Como se fosse primavera

Para sermos primavera, antes precisamos ser todas as outras estações.Todas as estações chegam a seu próprio tempo e a primavera, quando chega, ah, como é linda! Mais que linda, transforma, revoluciona.

Acordar como planta que floresce. Ser alimento do corpo e da alma do restante da natureza. Ser ponto de encontro, agregar as mais diversas criaturas. Perfumar a vida e os campos e os amores com o cheiro do desabrochar. Encher os olhos e a mente e a imaginação de quem mais que olha: vê. Fertilizar o solo, fertilizar o tempo, para que deles nasçam coisas maiores do que nós, maiores que a própria primavera.

Mas antes de florir, sofremos com a seca, raios de sol rasgando nossa pele, pétalas. E coragem, porque tem mais; quando é que na vida não há mais? Depois, os dias vão escurecendo e muito do que é bonito em nós some, como as folhas que caem. É o outono, dentro e fora; a destruição necessária e cíclica para o próximo renascimento.

O orvalho que cai começa a ser frio e corta, queima. Mas é no inverno que percebemos como somos capazes de sobreviver ao mais árduo tempo. Os danos nos levam a quase sucumbir, mas não nos levam, não. E não levam as flores, não levam o verde, não levam a vida embora. Fazem parte de tudo isso, mesmo que doa, doa a quem doer, e vai doer. Inverno pode ser a hora de aconchegar-se em seus próprios braços em busca de alento, calor, força. Inverno é autoconhecimento.

Dói secar em pleno verão ou perder as folhas, ficar nu diante das intempéries, no outono.
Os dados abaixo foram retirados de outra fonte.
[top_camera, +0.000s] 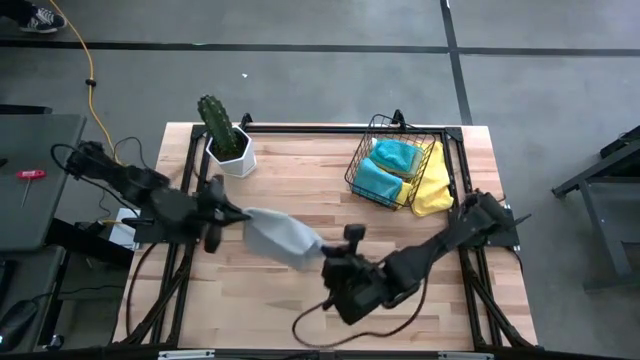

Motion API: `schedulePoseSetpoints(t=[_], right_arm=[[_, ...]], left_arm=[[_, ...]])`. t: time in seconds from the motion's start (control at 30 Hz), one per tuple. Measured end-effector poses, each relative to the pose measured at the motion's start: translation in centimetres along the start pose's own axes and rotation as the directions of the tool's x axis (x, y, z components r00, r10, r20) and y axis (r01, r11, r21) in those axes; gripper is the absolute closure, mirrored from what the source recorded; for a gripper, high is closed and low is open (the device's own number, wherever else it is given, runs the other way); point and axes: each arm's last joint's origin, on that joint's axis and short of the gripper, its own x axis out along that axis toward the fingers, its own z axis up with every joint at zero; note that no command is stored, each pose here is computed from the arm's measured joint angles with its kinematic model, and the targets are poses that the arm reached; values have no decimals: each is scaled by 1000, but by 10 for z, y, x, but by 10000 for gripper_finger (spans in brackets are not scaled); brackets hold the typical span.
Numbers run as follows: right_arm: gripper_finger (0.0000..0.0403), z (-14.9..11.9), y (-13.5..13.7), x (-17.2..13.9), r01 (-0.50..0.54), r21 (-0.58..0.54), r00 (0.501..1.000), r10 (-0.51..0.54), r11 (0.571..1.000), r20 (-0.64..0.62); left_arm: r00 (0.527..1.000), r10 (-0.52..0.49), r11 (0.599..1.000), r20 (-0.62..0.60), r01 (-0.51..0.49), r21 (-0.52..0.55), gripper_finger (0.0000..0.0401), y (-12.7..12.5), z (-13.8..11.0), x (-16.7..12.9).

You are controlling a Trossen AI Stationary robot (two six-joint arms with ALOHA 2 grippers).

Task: Fold microfiber towels
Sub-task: Fold the gray microfiber towel

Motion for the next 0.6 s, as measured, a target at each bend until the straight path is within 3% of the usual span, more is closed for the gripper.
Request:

As geadas invernais agoniam; sobretudo, viver traz consigo sofrimento. Mas florescer não é a beleza por trás disso tudo? A bonança depois de todas as tempestades? Descobrir sobre a gente mesmo e nossos papéis nesse tempo não são as únicas coisas que podemos, de fato, saber?

O verão é necessário; nele é que se cresce. No outono se renovam as estruturas para o que está por vir. O inverno é a prova de fogo; mostra o tamanho da força que se carrega dentro de um pequeno punhado de células. O potencial. A vida. Que loucura pensar que fazemos tudo o que fazemos para, no fim, florirmos na primavera dentro de nós. Para encontrarmos nosso lugar no mundo.

Acordar florescendo exige do corpo e da alma. Para todo o sofrimento nascerá uma pétala, uma hora dessas. Para ser primavera, é preciso ser todas as estações, antes, durante e depois. Não há vergonha em sofrer, em chorar; é inevitável. Florir é preciso, perder as flores também é. Espero que as primaveras sejam maiores. Não podemos estendê-las no tempo, mas podemos estendê-las por dentro, quem sabe, abrindo as suas janelas. Acho que, de certa forma, basta.

Que as flores sejam maiores que as dores. Que os jardins floresçam sempre como se fosse primavera. Mas se não florescerem agora, tudo bem, ventos e brisas levam e trazem tudo o tempo todo; as chuvas preparam o terreno para o que está por vir. A gente tem que tratar de plantar. Desejo que tudo que tu plantes, floresça; desejo que, para tudo que tu plantes, seja primavera.